Symantec Corp. announced Wednesday that it was upgrading Bugbear to a level four virus on a scale of one to five, with five being the most serious. Symantec pointed to a rapid increase in reports of the virus from customers, from 157 submissions on Tuesday to more than 2,000 by Wednesday morning.

In its statement, F-Secure indicated that incidents of the Bugbear infection had surpassed incidents of infection by the Klez virus, which had been the most widely circulated virus of 2002.

Reports of new infections are higher in Europe and Asia than in the U.S., according to Chris Wraight, technology consultant at antivirus software maker Sophos PLC. Bugbear is a far less formidable threat than predecessors like Klez, Wraight said.

"We're still looking at infections in the thousands. At this point with (the Klez virus) we were talking about millions of infections," Wraight said.

Leading antivirus software vendors have posted updated virus definitions covering the Bugbear worm. Antivirus software vendors are encouraging customers whose computers have not yet been infected to update their antivirus software.

Customers whose computers have been infected need to remove all files related to the virus from their machines and are encouraged to update any passwords that might have been exposed to the virus, according to F-Secure.

Another menace on the loose this week is a worm dubbed Opaserv, which exploits the Windows file-sharing protocol SMB for copying information over to another machine. Opaserv opens a backdoor to connect to a Web site, www.opasoft.com, so the attacker can send files to it. "We don't know much about this because the machine was taken down," Tony Magallanez, engineer at security firm F-Secure says.

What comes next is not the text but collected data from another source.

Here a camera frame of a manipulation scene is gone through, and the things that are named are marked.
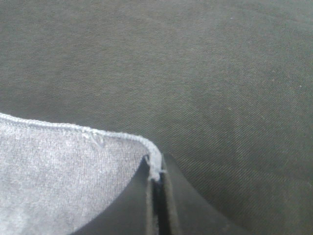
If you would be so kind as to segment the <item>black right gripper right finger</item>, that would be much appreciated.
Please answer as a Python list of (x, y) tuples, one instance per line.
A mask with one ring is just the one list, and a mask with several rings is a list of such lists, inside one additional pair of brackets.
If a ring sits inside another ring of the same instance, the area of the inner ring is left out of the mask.
[(174, 158), (162, 158), (158, 184), (160, 235), (243, 235), (245, 230), (211, 206), (188, 182)]

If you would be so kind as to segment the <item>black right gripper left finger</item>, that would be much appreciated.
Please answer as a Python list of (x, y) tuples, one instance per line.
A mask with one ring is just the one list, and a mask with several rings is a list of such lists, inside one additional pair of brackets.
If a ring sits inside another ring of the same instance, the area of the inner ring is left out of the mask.
[(91, 222), (74, 235), (157, 235), (159, 183), (149, 179), (149, 155), (144, 155), (126, 188)]

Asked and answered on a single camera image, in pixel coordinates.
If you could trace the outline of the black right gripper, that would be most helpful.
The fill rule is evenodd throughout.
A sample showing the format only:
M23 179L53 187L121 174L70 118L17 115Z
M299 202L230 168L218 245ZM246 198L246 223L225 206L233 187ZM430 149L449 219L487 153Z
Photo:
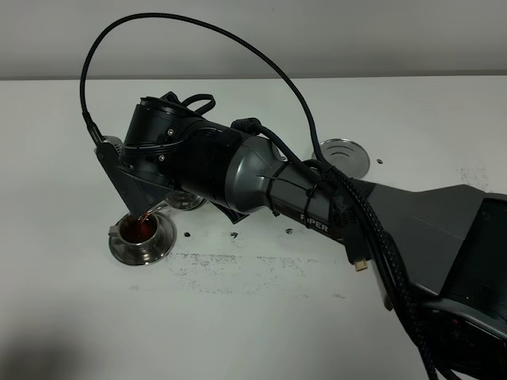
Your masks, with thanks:
M130 180L155 188L164 188L166 191L178 189L176 180L166 173L169 162L168 156L119 156L118 162L118 170L122 175L122 182L118 188L121 196L126 196ZM237 211L226 204L212 202L212 205L222 212L233 225L246 219L251 214L250 211Z

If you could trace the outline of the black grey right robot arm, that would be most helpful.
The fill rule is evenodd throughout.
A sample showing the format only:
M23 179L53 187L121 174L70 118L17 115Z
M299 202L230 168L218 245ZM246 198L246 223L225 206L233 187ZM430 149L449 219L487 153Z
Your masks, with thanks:
M299 160L256 119L229 127L172 93L135 107L121 168L213 202L232 221L267 207L372 264L431 376L506 376L506 198L460 184L422 192Z

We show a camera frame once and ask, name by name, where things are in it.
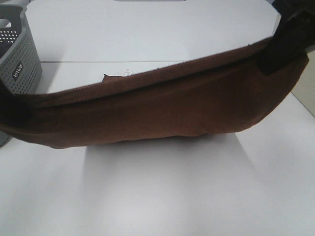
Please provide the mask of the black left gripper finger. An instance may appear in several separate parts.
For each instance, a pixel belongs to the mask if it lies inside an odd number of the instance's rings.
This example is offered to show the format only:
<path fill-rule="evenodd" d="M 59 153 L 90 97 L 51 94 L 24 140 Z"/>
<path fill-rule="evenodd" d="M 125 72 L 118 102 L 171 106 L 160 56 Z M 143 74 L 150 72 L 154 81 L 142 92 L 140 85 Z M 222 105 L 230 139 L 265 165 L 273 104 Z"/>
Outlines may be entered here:
<path fill-rule="evenodd" d="M 7 125 L 24 125 L 31 118 L 31 110 L 21 99 L 0 84 L 0 121 Z"/>

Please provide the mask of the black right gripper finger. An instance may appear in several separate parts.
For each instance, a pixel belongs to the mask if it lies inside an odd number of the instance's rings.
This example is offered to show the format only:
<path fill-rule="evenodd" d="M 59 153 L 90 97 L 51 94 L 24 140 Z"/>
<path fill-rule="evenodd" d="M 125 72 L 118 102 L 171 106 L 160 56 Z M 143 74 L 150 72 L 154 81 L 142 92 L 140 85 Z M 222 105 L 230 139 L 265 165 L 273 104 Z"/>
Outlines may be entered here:
<path fill-rule="evenodd" d="M 281 19 L 266 48 L 257 59 L 257 66 L 266 75 L 272 74 L 301 53 L 315 50 L 315 16 L 301 14 L 290 20 Z"/>

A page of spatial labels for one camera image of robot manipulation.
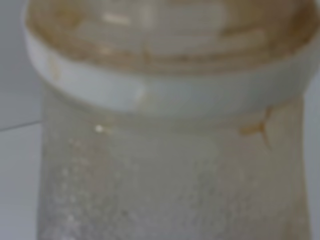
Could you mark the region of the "clear plastic drink bottle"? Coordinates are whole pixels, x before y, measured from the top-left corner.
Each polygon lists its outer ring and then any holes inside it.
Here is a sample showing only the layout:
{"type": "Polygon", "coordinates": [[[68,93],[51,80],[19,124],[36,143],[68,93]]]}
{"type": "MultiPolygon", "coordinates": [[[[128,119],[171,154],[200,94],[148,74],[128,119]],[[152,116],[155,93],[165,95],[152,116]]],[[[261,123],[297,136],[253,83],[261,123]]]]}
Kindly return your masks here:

- Additional reporting by Ellen Messmer.

Join the newsletter!

Or
Error: Please check your email address.
Rocket to Success - Your 10 Tips for Smarter ERP System Selection
Keep up with the latest tech news, reviews and previews by subscribing to the Good Gear Guide newsletter.

Paul Roberts

Computerworld
Show Comments

Brand Post

Most Popular Reviews

Latest Articles

Resources

PCW Evaluation Team

Andrew Teoh

Brother MFC-L9570CDW Multifunction Printer

Touch screen visibility and operation was great and easy to navigate. Each menu and sub-menu was in an understandable order and category

Louise Coady

Brother MFC-L9570CDW Multifunction Printer

The printer was convenient, produced clear and vibrant images and was very easy to use

Edwina Hargreaves

WD My Cloud Home

I would recommend this device for families and small businesses who want one safe place to store all their important digital content and a way to easily share it with friends, family, business partners, or customers.

Walid Mikhael

Brother QL-820NWB Professional Label Printer

It’s easy to set up, it’s compact and quiet when printing and to top if off, the print quality is excellent. This is hands down the best printer I’ve used for printing labels.

Ben Ramsden

Sharp PN-40TC1 Huddle Board

Brainstorming, innovation, problem solving, and negotiation have all become much more productive and valuable if people can easily collaborate in real time with minimal friction.

Sarah Ieroianni

Brother QL-820NWB Professional Label Printer

The print quality also does not disappoint, it’s clear, bold, doesn’t smudge and the text is perfectly sized.

Featured Content

Product Launch Showcase

Latest Jobs

Don’t have an account? Sign up here

Don't have an account? Sign up now

Forgot password?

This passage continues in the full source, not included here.